Among his influences is the late, famed designer Halston, whose work fed into Ford’s early designs at Gucci. The two had met when Ford moved to New York and caught the final days of the famed nightclub at Studio 54. He looks back on this period fondly.

“You are 17, you don’t realize you are gay and you move to New York,” he remembers. “You are attractive. All of a sudden people start inviting you to Studio 54. You get in free. You are drinking. You are doing lots of drugs. You are having lots of sex and living a life of complete hedonism that you dreamt about when you were young.
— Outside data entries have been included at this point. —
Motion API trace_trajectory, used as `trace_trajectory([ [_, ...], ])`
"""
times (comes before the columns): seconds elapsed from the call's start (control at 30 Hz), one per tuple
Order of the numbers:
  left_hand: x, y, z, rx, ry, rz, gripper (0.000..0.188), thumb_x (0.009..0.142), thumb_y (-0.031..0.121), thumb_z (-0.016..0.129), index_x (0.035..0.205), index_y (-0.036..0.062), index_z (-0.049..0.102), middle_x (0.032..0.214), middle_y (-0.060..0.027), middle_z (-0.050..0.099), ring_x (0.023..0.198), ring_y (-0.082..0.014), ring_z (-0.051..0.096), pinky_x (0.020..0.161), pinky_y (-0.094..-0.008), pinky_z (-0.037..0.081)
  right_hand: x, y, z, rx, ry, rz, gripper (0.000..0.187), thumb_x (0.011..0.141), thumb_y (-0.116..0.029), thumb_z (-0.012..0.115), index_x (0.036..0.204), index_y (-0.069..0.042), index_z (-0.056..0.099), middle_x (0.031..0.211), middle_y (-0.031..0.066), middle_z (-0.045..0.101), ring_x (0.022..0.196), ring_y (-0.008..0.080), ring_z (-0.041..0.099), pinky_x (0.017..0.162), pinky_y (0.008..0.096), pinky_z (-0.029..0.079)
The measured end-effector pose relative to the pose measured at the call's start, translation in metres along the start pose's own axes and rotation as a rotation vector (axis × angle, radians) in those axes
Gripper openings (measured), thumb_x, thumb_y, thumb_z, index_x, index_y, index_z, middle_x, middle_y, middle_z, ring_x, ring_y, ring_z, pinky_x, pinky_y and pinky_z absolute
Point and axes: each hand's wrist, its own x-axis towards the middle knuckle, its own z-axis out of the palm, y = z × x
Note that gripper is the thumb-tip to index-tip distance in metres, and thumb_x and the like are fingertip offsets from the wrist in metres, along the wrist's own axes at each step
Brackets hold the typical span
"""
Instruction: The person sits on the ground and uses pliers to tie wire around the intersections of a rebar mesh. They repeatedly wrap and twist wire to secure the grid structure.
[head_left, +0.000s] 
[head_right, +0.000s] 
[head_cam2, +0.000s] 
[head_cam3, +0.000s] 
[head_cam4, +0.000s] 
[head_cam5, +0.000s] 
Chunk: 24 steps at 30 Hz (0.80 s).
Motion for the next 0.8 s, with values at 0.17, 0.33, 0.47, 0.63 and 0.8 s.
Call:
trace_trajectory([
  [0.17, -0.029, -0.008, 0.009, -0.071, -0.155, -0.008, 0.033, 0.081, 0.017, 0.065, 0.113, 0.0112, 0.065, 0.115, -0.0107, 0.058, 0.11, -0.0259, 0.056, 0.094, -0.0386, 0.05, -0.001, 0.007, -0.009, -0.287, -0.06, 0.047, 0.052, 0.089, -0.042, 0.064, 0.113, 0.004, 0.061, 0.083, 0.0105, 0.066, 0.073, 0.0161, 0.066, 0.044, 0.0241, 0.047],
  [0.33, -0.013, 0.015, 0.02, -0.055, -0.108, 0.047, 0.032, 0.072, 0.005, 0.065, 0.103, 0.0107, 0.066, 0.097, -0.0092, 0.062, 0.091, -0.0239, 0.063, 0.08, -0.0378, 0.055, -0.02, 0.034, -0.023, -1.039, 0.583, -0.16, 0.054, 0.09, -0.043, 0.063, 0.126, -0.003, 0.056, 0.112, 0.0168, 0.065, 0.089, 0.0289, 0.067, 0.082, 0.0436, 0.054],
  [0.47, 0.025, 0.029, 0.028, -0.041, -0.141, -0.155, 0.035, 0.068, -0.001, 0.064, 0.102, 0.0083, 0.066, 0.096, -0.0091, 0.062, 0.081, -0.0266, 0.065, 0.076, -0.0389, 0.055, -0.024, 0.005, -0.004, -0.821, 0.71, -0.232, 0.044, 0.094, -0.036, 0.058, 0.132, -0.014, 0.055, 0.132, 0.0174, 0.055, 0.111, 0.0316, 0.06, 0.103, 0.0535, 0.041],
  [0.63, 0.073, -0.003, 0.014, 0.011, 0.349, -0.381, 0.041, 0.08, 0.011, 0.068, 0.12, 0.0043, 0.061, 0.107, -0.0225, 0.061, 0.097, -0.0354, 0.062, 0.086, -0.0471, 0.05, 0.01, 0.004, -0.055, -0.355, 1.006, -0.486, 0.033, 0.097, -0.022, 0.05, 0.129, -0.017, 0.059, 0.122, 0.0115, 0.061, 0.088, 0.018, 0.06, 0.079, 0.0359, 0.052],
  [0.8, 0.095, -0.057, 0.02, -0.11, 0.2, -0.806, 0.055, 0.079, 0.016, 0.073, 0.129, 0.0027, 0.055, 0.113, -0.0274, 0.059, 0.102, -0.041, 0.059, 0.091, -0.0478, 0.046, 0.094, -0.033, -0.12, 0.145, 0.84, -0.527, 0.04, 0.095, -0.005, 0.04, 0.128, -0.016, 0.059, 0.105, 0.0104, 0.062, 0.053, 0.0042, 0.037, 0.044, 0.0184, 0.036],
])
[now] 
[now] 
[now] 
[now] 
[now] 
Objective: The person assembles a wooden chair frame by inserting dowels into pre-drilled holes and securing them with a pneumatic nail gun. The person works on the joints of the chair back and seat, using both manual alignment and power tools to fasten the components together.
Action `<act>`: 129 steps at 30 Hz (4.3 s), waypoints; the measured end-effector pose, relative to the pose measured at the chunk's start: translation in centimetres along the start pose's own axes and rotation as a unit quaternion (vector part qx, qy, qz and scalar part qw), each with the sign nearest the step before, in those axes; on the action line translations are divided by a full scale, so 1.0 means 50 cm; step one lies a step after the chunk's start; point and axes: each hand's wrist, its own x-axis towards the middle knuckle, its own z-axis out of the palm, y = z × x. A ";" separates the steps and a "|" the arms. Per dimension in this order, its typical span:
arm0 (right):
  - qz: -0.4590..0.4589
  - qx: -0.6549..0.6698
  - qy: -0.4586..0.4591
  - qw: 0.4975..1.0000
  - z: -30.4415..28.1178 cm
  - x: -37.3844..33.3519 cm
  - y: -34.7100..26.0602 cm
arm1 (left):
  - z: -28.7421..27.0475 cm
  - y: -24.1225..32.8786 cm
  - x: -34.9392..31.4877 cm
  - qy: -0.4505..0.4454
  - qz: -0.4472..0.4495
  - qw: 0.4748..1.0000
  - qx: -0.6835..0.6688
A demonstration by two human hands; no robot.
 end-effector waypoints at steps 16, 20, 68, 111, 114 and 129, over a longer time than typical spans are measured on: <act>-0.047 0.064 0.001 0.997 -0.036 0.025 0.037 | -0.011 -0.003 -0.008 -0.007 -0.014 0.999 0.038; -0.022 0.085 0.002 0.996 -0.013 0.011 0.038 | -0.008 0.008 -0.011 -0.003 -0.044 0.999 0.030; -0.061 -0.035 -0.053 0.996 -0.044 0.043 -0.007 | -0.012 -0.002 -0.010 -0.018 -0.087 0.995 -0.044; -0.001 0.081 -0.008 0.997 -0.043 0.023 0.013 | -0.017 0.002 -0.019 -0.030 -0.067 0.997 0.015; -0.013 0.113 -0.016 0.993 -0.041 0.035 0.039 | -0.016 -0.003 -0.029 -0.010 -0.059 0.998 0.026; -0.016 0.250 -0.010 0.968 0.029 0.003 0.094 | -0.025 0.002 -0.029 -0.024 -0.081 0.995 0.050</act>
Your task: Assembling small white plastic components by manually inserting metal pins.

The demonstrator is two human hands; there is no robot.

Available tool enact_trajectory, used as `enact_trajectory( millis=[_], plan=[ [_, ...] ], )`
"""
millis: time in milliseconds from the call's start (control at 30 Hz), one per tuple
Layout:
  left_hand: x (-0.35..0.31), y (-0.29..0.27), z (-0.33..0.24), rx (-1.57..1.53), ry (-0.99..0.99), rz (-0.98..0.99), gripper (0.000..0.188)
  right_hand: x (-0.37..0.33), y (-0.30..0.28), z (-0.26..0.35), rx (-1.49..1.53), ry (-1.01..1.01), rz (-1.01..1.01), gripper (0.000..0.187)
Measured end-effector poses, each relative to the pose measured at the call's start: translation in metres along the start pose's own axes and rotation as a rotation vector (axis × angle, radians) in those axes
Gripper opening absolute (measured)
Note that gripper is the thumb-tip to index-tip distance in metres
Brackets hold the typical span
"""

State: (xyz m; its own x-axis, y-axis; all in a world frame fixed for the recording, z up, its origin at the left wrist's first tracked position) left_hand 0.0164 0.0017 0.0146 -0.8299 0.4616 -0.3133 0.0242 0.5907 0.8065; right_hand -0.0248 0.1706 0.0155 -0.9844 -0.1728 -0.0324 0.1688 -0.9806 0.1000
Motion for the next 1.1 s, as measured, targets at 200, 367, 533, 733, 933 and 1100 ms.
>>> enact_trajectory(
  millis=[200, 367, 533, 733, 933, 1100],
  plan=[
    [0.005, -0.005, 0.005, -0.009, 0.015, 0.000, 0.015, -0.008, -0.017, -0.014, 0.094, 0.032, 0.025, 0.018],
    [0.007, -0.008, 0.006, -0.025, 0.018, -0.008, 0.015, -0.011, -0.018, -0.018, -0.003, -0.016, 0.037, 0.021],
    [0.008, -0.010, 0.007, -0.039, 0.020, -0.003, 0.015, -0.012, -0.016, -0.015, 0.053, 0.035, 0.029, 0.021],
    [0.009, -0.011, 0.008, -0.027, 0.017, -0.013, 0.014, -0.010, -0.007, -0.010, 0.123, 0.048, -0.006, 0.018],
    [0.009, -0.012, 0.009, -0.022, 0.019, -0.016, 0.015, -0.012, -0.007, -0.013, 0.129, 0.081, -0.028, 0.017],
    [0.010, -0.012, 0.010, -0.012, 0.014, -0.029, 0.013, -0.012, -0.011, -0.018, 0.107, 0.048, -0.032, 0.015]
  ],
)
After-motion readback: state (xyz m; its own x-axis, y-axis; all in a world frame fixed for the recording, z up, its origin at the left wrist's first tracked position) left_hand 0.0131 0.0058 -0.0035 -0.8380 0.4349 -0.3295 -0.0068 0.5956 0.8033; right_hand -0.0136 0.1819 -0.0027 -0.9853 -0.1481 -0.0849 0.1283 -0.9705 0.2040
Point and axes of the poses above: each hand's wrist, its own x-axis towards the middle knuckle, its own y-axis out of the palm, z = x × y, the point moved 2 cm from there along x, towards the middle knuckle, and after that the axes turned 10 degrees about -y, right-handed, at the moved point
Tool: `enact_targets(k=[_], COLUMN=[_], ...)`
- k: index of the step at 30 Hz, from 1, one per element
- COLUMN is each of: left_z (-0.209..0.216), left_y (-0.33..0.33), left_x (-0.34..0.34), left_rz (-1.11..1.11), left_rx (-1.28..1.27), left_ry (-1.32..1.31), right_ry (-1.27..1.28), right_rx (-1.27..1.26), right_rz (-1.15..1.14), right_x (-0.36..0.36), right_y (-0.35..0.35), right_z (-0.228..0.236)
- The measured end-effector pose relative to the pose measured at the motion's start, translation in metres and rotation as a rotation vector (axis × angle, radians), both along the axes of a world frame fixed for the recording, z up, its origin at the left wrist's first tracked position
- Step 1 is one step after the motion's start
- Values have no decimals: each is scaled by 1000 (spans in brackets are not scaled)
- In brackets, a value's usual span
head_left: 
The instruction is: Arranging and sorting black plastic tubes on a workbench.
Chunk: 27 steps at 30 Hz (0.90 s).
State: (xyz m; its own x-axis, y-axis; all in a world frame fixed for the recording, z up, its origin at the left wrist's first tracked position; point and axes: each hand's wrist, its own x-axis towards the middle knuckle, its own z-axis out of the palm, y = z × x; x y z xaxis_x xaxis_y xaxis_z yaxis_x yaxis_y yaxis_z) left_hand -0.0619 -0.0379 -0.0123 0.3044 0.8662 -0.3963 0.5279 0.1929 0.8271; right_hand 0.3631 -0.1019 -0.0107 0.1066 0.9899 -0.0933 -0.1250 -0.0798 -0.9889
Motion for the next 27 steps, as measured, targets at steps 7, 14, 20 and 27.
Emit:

It was amazing.

“I was exposed to people that had a tremendous impact on me. I mean, Halston made me eggs in his kitchen!

“I was exposed to his incredibly beautiful house and to people who were my ideals of glamour. All of a sudden I saw this life. It impacted on my perception of beauty and glamour, which is part of my principal aesthetic and soul.”

His interest in film has been constant: “That goes back to my childhood. I lived vicariously through film, like a lot of us do.” He laughs.

“I couldn’t wait to get to New York where I could have a beautiful, glamorous apartment and live like all the people I saw in the movies. The actual thought of ‘well, I want to make films,’ probably happened in the mid-1990s. I’d already had a certain amount of success in fashion at that time.” He was attracted to the durability that comes with a finished film, something that stands in stark contrast to his creations in the realm of clothes design. “I love fashion, but you don’t have permanence in fashion,” he says. “If you are someone who wants to express something, there is nothing like film. Film is forever, more than any medium.

“Watch an old movie, you are drawn in. You are crying. The director is dead, the writer is dead, the actors are dead but you have been living with them and living it all fresh. There is nothing else like that. In that regard, film is incredibly appealing.”

The idea of permanence also figures prominently in Ford’s thinking about his family. He is married to Richard Buckley, a former editor-in-chief of Vogue Hommes International. They have been in a relationship since 1986 and have a son, Jack Buckley Ford, who was born in 2012.

“My son is my best creation,” Ford says with a smile. “And what’s interesting is that I hear myself saying things to him that my father said to me. That makes me realise that he was saying those things to me because his father had said them to him, and his father and his father and his father.

“I can now view myself as a link in a chain, whereas when I didn’t have a child the world started when I was born, and it ended when I died. That is different now. It’s a personal thing and everyone who has children maybe understands that. I don’t know.” Whatever the case, Ford’s son can continue the Buckley Ford name. And Ford has his films, which will remain forever. Everyone can appreciate that — even those masculine types from Texas.